A constatação do complexo é o ponto de partida dos desafios diante dos quais Giannetti se coloca: a questão é ser ou não ser vira-lata? E o que é o vira-lata?
Com a palavra o autor: “O vira-lata é essencialmente o mestiço […] O complexo inadvertidamente introjeta e endossa o preconceito do civilizado ‘louro e sardento’ […] A depreciação do vira-lata inerente ao complexo que leva o nome dele carrega como premissa básica o culto do ideal de pureza racial, beleza estética, virtude da racionalidade nos moldes definidos especialmente pela vertente anglo-americana da civilização cristã ocidental”.
“Quem, então, é superior ou inferior a quem?”. Giannetti desdobra o auto-desafio. Com lucidez, reconhece uma verdade singela: “O Brasil é vira-lata” […] Na penosa construção simbólica de nós mesmos, a tarefa maior é virar o complexo de vira-lata pelo avesso […] Complexo à parte, o vira-lata encarna uma forma de vida: uma constelação de valores e uma concepção de felicidade […] expressa no plano ético-espiritual a peculiar fusão do vetor ibero-imigrante com a milionária contribuição afro-ameríndia”.

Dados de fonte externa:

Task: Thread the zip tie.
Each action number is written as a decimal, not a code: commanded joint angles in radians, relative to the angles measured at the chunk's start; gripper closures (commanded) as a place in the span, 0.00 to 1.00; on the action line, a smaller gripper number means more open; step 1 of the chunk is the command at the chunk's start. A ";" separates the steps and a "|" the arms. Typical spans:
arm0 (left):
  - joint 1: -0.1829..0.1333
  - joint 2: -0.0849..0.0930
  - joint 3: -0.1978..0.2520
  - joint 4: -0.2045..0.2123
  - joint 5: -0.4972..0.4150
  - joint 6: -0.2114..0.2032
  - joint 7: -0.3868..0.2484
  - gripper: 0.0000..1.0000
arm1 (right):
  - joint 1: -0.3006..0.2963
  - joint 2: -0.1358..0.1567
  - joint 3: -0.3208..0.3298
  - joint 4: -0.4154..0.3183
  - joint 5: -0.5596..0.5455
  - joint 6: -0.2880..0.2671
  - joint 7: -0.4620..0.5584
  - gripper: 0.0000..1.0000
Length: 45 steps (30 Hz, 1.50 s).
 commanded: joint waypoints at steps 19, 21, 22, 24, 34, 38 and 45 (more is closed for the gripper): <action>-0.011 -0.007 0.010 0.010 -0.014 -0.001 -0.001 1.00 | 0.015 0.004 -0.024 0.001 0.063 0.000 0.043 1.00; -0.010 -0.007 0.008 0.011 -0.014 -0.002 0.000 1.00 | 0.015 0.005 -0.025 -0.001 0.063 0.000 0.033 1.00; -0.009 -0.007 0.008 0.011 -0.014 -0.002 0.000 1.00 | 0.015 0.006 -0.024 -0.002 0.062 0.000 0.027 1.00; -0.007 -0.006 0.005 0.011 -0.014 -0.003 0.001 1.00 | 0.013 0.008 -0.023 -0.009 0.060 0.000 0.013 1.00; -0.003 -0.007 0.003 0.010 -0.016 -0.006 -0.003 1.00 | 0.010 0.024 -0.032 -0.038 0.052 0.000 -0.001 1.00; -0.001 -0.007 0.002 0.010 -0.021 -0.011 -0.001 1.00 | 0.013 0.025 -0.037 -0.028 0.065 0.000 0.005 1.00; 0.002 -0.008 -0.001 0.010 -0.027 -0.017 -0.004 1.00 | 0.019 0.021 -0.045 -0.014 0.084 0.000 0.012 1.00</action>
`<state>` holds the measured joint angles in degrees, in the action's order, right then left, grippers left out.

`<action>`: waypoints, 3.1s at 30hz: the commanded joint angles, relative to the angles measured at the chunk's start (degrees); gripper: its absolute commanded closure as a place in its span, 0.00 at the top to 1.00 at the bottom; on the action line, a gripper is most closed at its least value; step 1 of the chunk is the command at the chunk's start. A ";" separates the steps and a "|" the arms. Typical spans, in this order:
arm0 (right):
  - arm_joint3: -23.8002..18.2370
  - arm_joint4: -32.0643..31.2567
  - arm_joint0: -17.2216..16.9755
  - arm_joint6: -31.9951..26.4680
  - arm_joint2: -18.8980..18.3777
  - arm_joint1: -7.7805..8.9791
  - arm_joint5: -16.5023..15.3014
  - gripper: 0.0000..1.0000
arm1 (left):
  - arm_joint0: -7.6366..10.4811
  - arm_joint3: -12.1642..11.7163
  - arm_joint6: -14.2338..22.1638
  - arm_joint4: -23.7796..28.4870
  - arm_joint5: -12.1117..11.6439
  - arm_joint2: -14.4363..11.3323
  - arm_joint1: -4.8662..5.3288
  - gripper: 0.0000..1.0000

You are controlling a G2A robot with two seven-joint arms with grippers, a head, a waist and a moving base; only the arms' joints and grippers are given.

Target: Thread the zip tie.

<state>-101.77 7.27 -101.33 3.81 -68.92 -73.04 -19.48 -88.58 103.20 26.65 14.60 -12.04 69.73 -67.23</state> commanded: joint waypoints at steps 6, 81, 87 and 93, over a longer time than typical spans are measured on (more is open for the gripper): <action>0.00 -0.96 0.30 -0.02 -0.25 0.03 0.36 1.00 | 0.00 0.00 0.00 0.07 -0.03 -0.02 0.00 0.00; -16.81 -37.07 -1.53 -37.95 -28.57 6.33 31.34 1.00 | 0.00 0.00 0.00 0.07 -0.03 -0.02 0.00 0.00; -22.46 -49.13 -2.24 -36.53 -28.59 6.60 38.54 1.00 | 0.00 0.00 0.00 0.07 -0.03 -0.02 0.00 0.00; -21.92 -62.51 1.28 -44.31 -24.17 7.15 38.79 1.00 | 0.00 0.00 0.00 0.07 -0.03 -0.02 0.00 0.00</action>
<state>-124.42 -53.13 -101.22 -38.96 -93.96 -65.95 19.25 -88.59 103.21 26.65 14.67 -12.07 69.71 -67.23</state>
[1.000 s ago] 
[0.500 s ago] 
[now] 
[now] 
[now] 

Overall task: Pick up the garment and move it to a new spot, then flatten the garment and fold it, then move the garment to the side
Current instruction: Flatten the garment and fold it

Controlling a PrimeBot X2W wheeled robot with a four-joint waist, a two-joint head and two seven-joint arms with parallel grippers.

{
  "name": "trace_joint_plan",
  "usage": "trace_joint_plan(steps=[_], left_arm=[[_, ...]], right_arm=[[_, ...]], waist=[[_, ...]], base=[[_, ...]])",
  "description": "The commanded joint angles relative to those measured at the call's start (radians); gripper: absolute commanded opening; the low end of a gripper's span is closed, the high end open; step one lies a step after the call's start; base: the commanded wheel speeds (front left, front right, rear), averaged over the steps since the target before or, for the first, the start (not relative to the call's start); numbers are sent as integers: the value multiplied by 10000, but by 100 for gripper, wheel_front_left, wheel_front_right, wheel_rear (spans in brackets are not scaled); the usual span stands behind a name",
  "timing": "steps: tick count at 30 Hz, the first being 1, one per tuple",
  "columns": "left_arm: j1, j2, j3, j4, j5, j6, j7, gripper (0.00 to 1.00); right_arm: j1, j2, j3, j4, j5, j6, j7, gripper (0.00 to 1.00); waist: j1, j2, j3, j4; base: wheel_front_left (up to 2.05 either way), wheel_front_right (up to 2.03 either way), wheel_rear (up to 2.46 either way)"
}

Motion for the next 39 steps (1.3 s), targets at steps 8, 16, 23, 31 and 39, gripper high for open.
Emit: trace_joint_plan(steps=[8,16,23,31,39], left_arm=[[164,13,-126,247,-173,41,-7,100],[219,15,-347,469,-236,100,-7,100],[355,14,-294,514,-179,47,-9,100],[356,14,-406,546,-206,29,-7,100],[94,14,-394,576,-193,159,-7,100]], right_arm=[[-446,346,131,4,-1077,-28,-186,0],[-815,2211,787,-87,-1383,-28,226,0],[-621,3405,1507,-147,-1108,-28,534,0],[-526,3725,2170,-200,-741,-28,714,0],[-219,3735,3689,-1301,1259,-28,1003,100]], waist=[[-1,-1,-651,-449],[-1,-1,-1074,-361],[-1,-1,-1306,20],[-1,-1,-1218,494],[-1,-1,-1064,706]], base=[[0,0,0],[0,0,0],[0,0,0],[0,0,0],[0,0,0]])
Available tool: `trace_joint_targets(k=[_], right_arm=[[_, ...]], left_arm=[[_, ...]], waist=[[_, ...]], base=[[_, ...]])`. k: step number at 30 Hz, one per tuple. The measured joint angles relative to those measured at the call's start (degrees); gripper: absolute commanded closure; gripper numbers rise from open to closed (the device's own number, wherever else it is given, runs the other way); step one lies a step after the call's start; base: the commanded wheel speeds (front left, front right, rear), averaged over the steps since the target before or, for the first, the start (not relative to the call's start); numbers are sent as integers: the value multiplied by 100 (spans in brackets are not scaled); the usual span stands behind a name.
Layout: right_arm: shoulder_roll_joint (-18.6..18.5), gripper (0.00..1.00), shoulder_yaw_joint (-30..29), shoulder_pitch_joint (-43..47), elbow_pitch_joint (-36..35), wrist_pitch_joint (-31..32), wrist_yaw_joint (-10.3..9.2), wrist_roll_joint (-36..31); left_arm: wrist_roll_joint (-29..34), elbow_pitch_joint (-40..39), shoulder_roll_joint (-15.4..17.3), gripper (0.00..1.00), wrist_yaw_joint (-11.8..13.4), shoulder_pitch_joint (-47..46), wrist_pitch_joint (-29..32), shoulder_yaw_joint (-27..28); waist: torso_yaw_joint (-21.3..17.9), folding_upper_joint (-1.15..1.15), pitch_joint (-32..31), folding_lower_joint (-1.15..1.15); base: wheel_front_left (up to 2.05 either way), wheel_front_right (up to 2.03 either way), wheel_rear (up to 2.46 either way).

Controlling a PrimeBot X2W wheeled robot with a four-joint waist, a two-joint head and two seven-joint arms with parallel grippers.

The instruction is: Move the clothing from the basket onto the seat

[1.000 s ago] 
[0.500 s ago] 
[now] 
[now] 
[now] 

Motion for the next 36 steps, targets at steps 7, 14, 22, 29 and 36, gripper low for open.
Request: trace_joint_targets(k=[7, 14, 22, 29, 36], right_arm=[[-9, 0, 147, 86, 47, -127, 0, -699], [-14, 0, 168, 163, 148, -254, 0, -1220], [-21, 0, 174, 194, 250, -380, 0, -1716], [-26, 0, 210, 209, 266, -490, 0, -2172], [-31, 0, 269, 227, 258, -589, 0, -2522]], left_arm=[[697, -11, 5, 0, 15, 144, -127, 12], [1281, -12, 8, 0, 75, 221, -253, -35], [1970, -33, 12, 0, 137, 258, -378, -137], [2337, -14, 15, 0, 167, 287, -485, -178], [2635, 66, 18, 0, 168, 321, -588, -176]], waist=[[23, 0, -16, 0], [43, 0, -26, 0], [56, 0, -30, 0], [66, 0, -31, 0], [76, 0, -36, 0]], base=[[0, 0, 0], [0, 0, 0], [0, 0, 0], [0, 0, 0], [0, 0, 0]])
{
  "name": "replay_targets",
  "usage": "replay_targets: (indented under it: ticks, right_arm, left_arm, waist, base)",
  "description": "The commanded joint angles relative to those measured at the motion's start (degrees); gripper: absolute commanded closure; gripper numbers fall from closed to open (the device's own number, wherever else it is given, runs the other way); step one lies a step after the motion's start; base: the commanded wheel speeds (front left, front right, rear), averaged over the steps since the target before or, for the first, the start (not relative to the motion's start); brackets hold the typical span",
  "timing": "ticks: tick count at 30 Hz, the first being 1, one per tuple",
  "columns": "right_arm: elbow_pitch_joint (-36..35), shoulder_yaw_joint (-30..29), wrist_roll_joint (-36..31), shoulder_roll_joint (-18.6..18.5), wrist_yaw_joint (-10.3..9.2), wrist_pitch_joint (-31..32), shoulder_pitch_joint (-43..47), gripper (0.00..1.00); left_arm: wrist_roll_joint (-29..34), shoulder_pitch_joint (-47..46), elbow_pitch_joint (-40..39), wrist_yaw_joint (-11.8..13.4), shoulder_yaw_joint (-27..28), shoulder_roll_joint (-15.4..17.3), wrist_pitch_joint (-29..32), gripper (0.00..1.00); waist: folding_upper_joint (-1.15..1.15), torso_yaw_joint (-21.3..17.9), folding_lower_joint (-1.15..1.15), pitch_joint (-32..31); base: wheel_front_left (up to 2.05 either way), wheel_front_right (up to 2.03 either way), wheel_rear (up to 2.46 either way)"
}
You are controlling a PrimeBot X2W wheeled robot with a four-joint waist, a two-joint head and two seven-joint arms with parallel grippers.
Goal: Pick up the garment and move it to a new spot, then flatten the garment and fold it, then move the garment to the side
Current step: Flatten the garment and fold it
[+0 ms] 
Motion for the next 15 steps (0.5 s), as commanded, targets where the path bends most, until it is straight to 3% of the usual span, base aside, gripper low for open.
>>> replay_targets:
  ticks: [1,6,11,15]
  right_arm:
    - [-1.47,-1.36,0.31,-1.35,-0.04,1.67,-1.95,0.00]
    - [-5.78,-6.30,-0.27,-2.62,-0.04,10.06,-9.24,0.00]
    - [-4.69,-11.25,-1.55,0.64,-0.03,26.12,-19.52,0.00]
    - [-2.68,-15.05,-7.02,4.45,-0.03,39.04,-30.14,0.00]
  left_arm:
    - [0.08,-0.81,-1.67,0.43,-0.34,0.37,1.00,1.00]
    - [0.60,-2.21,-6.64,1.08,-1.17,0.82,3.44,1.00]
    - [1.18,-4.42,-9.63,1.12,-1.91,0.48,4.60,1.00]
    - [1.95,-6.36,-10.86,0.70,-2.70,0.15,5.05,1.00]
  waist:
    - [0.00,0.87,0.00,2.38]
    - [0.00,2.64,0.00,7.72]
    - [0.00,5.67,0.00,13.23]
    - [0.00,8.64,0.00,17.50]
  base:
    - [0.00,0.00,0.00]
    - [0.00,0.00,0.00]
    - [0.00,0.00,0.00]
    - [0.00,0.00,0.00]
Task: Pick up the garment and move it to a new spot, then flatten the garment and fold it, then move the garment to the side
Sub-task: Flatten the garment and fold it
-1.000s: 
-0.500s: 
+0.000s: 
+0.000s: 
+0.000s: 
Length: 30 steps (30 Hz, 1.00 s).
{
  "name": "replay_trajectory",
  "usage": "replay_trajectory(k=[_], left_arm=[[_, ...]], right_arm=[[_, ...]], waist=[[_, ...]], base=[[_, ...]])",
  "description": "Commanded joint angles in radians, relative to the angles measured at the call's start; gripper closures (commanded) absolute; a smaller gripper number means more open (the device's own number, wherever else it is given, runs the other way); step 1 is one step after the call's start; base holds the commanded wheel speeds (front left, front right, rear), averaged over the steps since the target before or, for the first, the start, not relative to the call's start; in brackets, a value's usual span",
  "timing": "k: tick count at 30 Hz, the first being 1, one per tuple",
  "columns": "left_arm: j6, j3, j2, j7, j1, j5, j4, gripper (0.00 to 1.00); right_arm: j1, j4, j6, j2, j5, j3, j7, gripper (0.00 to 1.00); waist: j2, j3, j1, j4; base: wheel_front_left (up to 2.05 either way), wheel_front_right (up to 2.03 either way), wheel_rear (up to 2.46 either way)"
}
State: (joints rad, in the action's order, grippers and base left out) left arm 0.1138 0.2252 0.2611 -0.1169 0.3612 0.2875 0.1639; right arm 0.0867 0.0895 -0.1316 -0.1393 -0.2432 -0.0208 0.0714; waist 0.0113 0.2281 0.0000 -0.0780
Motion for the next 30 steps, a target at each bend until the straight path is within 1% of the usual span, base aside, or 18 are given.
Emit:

Comparando estilos de vida, a do homo ludens (o vira-lata) e o homo faber (o anglo-americano), o autor alerta que não são realidades excludentes e o que conta são valores dominantes. Somos propensos a uma integração harmoniosa, assim exemplificada pelo autor: “a eficiência catarinense e a exuberância baiana; o progressismo paulista e a irreverência carioca; o brio gaúcho e a delicadeza mineira; a bravura pernambucana e a prodigalidade amazônica”.
Trata-se de uma obra luminosa que revela nossa alma, vícios e virtudes, entre as quais, “a alegria é a prova dos nove” e o Brasil uma promessa irrealizada de nação permeada de afetos e de esperanças.
O livro chega no momento histórico das eleições e com a mensagem aos candidatos de que o consciente vira-lata merece celebrar dias melhores.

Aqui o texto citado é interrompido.